Developing an analytical model to support decision-making is a really tricky task. I did many of them in order to decide whether it was a good idea to buy an apartment or to keep renting. What differed among them was the level of detail taken into account, which progressed slowly as I learned from my previous mistakes. While most of my models pointed out that it was better to keep money on a savings account and do not lend any instead of buying an apartment for the rent that can be earned (or that I would avoid paying since I had to live somewhere), I often forgot to regard the probability that apartments would appreciate considerably in a near future. Looking back, I see that my renter did an excellent investment by renting to me and waiting for what would come. Nevertheless, that moment is gone and it does not make any sense to bet that real estate in São Paulo will keep rising in price as it did in recent years.
When it comes to a trending topic like sustainability, that is supposed to represent the concern of people with protecting the environment for future generations while exploiting it for their own survival, I have been often told of misconceptions and lost opportunities that made many initiatives on that regard produce the opposite effect. And what is worst: as conceived, sustainability is a great but sometimes overlooked application domain to leverage analytical tools.
For instance, I was told of a workplace where someone had the idea of asking for shelves above the toilet washbasins. Since the washbasins were often wet, people got used to place a paper towel below their toiletries bags. As an experiment, such shelves were placed in half of the toilets of a floor. Long after, people started to ask when those shelves would be placed in the other half, since the experiment seemed to be successful. However, they were informed that someone had to collect data to assess if less paper towels were used in the first half of the toilets or not. As many people did not bother to walk more to use the toilets with shelves, it is very likely that the person undertaking such experiment will be surprised after realizing that the use of paper towels actually increased in that half and decreased in the other half. I hope that the person manages to sum up the use on both halves to realize what happened instead of concluding that shelves increase the use of paper towels.
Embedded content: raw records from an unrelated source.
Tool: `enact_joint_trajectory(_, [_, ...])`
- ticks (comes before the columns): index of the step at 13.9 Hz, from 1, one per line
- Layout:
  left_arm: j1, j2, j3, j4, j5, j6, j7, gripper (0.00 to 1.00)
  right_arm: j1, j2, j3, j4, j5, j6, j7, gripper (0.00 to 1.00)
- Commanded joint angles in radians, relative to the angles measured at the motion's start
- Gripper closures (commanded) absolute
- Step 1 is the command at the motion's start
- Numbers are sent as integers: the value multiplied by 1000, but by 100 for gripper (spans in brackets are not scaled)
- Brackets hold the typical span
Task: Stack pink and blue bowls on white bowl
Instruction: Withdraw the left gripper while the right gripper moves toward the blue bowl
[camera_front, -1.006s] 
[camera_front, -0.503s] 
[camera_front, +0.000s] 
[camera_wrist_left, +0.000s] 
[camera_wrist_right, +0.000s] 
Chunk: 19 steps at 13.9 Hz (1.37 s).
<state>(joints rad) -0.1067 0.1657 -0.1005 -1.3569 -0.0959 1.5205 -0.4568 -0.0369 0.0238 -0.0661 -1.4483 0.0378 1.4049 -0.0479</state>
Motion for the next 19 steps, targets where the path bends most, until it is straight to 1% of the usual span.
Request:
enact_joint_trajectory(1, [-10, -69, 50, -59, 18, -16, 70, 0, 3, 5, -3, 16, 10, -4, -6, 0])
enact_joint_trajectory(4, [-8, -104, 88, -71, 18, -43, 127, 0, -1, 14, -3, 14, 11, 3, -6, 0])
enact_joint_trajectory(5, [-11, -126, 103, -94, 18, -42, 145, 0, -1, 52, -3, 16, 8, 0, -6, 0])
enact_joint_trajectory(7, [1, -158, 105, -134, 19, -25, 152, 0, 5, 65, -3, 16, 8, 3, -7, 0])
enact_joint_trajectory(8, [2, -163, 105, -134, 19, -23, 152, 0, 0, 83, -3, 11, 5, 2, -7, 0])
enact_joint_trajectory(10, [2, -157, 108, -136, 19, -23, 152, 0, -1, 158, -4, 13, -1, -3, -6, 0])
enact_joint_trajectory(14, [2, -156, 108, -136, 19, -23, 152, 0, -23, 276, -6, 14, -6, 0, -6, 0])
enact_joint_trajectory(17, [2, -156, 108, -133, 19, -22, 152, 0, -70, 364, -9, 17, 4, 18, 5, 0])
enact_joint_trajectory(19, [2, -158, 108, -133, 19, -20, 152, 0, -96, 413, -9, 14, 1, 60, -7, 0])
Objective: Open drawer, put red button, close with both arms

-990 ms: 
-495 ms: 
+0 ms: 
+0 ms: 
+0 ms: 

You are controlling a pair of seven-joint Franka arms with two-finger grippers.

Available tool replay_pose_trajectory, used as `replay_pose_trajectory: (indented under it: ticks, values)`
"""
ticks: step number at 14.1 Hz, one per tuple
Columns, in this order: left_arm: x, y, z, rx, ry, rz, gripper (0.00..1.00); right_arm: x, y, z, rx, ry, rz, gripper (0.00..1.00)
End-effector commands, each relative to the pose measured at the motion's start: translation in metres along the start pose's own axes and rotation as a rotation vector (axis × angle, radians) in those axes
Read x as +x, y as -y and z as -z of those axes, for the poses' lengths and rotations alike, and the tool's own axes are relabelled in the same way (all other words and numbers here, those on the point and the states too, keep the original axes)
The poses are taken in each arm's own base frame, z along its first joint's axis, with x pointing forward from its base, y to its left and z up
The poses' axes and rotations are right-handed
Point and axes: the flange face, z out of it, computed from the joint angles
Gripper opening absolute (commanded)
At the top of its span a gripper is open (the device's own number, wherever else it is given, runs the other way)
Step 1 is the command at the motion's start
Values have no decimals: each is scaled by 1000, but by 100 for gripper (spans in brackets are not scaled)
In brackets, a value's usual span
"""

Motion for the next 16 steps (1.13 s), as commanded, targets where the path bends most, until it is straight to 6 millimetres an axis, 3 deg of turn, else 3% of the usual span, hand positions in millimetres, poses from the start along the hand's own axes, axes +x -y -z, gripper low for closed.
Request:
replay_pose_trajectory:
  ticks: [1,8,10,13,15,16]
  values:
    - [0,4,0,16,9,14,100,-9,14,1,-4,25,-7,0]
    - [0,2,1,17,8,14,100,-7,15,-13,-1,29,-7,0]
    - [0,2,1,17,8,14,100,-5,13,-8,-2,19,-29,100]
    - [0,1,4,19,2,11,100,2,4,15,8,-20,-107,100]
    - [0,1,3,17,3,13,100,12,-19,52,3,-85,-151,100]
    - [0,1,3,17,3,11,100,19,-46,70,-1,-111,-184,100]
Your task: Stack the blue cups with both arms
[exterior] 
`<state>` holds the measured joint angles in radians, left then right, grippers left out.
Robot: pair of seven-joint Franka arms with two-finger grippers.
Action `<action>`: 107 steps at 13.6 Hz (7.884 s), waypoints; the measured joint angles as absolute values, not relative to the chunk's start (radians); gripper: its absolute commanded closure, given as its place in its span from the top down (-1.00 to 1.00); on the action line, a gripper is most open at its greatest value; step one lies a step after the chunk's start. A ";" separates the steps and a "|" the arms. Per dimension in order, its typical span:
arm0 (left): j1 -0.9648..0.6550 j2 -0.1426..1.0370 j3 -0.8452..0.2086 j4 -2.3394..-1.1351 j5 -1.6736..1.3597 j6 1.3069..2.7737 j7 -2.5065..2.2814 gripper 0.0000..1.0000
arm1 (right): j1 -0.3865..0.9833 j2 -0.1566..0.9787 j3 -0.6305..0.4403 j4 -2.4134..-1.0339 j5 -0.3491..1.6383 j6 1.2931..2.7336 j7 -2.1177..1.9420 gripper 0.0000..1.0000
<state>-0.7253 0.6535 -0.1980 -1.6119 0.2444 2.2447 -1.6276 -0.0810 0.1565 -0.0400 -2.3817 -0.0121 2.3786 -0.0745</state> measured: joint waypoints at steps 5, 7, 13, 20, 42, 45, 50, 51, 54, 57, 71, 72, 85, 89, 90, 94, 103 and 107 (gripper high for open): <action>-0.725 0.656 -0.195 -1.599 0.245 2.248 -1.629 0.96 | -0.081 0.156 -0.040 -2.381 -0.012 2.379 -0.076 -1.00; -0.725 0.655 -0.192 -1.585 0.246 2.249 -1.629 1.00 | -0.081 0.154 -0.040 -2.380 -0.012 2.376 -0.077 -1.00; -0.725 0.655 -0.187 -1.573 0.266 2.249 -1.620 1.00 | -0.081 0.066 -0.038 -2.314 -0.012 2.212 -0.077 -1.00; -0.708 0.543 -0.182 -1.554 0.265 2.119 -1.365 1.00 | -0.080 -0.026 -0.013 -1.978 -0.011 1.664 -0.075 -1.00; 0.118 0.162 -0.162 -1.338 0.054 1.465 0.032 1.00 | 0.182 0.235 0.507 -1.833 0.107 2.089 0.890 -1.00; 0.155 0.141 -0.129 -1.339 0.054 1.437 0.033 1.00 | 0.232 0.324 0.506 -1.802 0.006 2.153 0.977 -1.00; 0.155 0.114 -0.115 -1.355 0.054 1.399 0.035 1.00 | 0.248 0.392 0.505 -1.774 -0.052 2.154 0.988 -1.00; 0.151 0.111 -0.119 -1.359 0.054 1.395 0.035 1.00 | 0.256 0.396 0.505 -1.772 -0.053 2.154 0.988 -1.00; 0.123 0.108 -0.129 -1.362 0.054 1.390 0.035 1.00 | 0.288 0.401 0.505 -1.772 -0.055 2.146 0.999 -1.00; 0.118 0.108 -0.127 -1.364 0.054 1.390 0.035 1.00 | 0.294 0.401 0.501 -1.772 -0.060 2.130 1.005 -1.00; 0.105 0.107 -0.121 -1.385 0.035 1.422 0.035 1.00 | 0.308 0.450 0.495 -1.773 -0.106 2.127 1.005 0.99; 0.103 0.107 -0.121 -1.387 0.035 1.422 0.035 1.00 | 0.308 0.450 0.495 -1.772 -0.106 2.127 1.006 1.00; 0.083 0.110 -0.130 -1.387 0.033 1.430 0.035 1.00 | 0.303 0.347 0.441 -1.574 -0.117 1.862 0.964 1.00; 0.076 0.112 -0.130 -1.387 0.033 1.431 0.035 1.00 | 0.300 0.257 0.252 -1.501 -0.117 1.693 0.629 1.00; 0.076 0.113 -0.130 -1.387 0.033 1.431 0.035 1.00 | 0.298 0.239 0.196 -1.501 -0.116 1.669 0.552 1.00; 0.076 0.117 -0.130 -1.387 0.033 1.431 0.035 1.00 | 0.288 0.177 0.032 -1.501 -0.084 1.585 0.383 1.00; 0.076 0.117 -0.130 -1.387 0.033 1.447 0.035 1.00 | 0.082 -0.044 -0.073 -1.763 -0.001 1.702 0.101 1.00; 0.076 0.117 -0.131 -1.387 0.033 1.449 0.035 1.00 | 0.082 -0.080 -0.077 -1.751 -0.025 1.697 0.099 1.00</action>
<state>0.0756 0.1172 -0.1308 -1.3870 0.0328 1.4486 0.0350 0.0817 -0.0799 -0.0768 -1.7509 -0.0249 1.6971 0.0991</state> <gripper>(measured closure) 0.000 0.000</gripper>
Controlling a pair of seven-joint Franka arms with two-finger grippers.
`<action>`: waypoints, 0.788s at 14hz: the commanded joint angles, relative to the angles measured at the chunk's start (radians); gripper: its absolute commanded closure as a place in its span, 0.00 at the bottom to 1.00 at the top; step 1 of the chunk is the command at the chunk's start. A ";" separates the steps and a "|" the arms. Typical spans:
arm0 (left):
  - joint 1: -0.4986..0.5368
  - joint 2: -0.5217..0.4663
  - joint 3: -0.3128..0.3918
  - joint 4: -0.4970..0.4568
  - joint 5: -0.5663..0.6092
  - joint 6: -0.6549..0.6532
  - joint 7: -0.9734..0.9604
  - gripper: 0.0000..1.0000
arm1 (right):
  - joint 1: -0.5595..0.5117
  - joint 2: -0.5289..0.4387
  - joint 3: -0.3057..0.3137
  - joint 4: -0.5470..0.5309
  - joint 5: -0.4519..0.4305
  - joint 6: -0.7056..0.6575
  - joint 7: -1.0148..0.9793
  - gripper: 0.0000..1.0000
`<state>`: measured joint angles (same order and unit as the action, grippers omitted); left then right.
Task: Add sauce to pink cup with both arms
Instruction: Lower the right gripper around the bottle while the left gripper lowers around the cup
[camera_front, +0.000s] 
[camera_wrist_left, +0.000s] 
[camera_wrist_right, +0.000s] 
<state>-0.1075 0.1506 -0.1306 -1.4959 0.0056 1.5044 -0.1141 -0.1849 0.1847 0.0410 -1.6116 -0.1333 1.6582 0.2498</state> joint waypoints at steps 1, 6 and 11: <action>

It is attributed to Ronald Fisher the following quote: “To consult the statistician after an experiment is finished is often merely to ask him to conduct a post mortem examination. He can perhaps say what the experiment died of.”. While it would be interesting to count with professional help, I believe that we would be better off if people working with sustainability were aware of the importance of developing analytical skills to avoid working against their own goals.